SCENE ONE: A GIRL with a knowing grin strolls through a ghetto alley at sunrise. Each run-down object she encounters comes to life under her dreamy gaze. Dying plants regain their color and rise, slumping trashcans spring into shape, and birds sing children's songs. A bus rolls up with a driver dressed in the riches of Egypt—his sole duty is to escort her home in perfect post-coital glow.

Along with strange old snapshots like these, you'll hear some shifts toward the experimental in Jolie Holland's third full-length, Springtime Can Kill You. In the surreal intro to "Ghostly Girl," her voice is a child singing herself to sleep with eerie riddles: "Too light to stand on the ground/nothing you do is done." It might sound like a departure from her past recordings, but this is actually quite familiar territory for Holland.

"In my mind, it's kind of an old thing, sort of how I always wanted to write, but I never really let myself," she explains. "Personally I don't have any sort of end goal except just to write what I think of as good songs, like I've got a new one that I'm trying to make sound Japanese and Latin at the same time."

In "Stubborn Beast," Jolie offers a momentary glimpse of her take on current affairs. She sings, "This is still my home and it has never burned before," describing a stubborn animal who won't leave its burning barn. "Really, I was writing that verse for the conservatives, but I was writing it out of sympathy for them, trying to say like, 'Look, man, I know it's hard, but we've got to do something.'" I told her I wanted to play it for my mom, still hoping to convert the loyal Fox News watcher, and she explained that she'd helped with a similar conversion of her own mom over the years. "I watched my mom go from being a Christian Democrat to someone who's totally radicalized. Part of it was definitely me inspiring her by getting out there. She went from [having a] complete fear of speaking in public to becoming the president of a huge political organization."

When asked about the drawl that appears when she starts singing, Holland explains, "I actually speak in a Southern accent a lot. It depends on what I'm drinking or who I'm talking to. There're some weird psychological elements to it, like that's the language I learned to be polite in. I sort of think of it as my first language, and when I sing it's so emotional that I go back to it."

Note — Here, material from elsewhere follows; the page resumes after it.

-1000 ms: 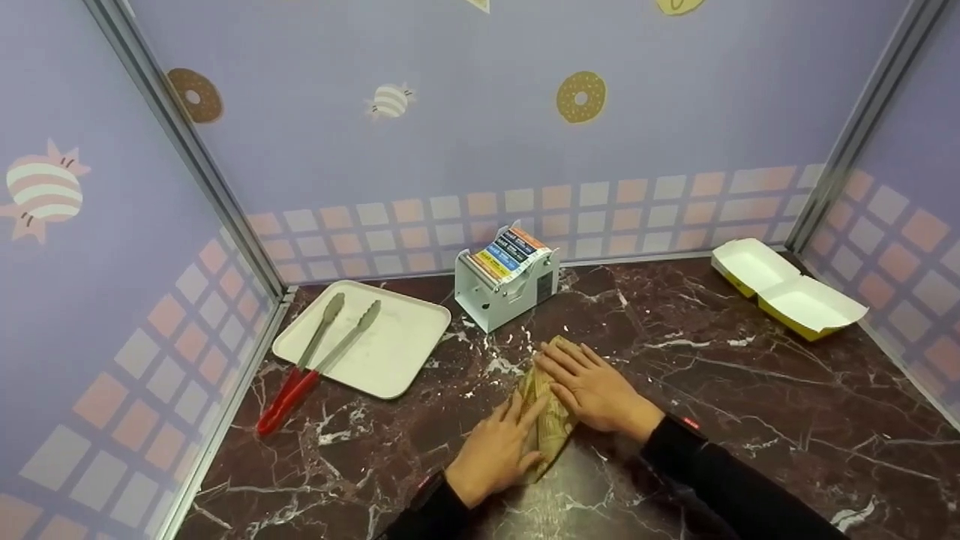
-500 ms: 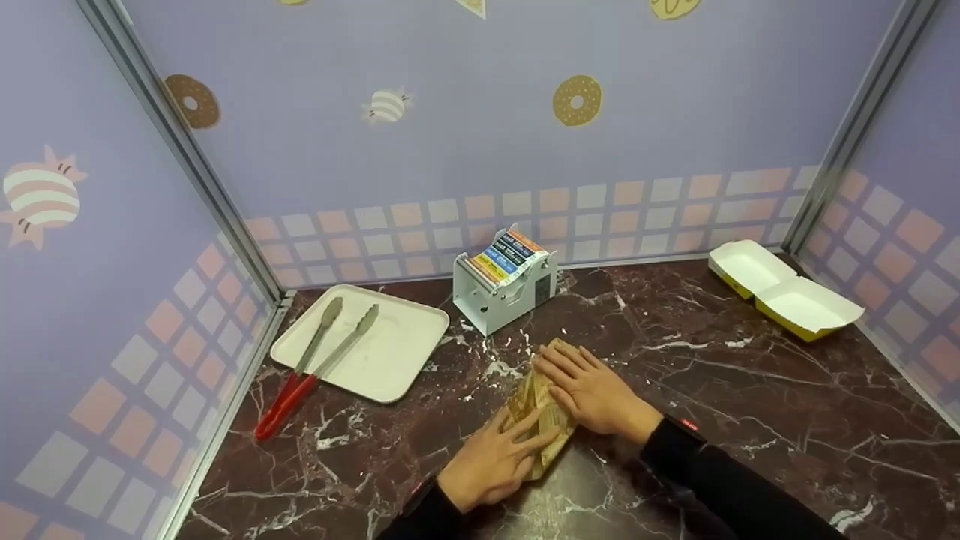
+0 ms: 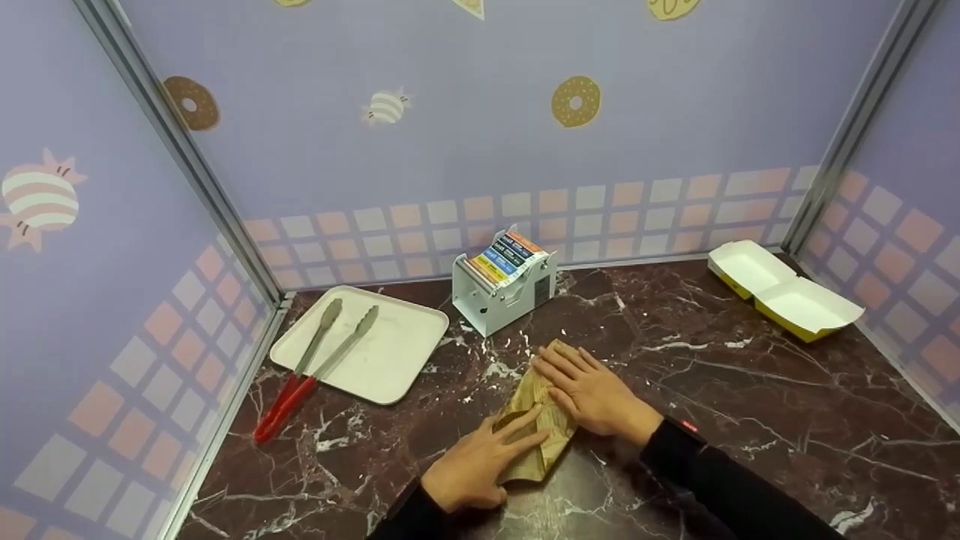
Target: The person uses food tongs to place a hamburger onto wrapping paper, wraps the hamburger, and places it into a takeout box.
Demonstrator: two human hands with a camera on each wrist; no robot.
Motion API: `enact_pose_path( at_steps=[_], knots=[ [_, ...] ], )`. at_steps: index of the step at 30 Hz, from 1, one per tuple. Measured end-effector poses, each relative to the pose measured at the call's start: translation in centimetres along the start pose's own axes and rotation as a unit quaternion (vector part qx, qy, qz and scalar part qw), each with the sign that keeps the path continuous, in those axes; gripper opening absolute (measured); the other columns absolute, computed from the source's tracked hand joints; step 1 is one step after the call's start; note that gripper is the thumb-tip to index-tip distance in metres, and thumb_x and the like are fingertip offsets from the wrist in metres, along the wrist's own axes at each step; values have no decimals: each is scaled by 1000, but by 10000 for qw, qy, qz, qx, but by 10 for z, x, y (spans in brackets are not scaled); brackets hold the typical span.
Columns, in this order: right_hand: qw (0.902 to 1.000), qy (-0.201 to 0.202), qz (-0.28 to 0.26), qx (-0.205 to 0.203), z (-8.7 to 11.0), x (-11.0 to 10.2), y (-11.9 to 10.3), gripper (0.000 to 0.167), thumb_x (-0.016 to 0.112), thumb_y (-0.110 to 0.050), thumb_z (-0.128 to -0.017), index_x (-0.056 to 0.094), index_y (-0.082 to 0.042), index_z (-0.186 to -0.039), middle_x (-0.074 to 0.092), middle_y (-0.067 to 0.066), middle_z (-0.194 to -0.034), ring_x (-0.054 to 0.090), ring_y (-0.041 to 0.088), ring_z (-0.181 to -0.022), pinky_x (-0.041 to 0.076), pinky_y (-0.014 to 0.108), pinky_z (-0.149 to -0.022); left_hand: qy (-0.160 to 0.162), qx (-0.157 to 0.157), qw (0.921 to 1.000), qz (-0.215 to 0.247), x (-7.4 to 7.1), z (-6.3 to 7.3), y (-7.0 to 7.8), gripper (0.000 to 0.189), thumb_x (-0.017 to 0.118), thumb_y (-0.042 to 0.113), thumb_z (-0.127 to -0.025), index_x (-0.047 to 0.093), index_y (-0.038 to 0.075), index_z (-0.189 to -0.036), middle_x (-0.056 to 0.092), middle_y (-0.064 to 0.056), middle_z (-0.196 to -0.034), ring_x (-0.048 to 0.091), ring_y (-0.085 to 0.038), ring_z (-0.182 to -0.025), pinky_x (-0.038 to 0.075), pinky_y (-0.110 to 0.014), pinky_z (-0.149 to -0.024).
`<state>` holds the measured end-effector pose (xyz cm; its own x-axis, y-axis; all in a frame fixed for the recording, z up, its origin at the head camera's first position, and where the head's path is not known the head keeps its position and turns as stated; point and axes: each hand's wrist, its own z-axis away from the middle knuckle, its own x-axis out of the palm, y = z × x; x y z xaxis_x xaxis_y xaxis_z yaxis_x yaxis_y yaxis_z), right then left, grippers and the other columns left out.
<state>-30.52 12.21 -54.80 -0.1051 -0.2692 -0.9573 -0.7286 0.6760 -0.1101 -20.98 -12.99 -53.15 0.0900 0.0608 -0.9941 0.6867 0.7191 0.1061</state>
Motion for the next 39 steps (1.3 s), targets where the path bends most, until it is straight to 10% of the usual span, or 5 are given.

With influences ranging from Egyptian diva Oum Kalsoum to her friends Stefan Jecusco and CR Avery to blind bluesman Willie McTell, Jolie's poetic tales and melting-pot folklore paint her own version of America. When she takes the stage at the Aladdin Theater on June 15, expect to follow her down the rabbit hole into a fantastic world of moonshine, ghost ships, and old-time barn dances.

As for that opening scene, Jolie assured me that the story of her morning stroll in "Crush in the Ghetto" was completely autobiographical. "I wrote the melody at the bus stop and on the bus. I actually wrote notation while I was sitting there wearing a Parisian coat, still dressed up from the night before."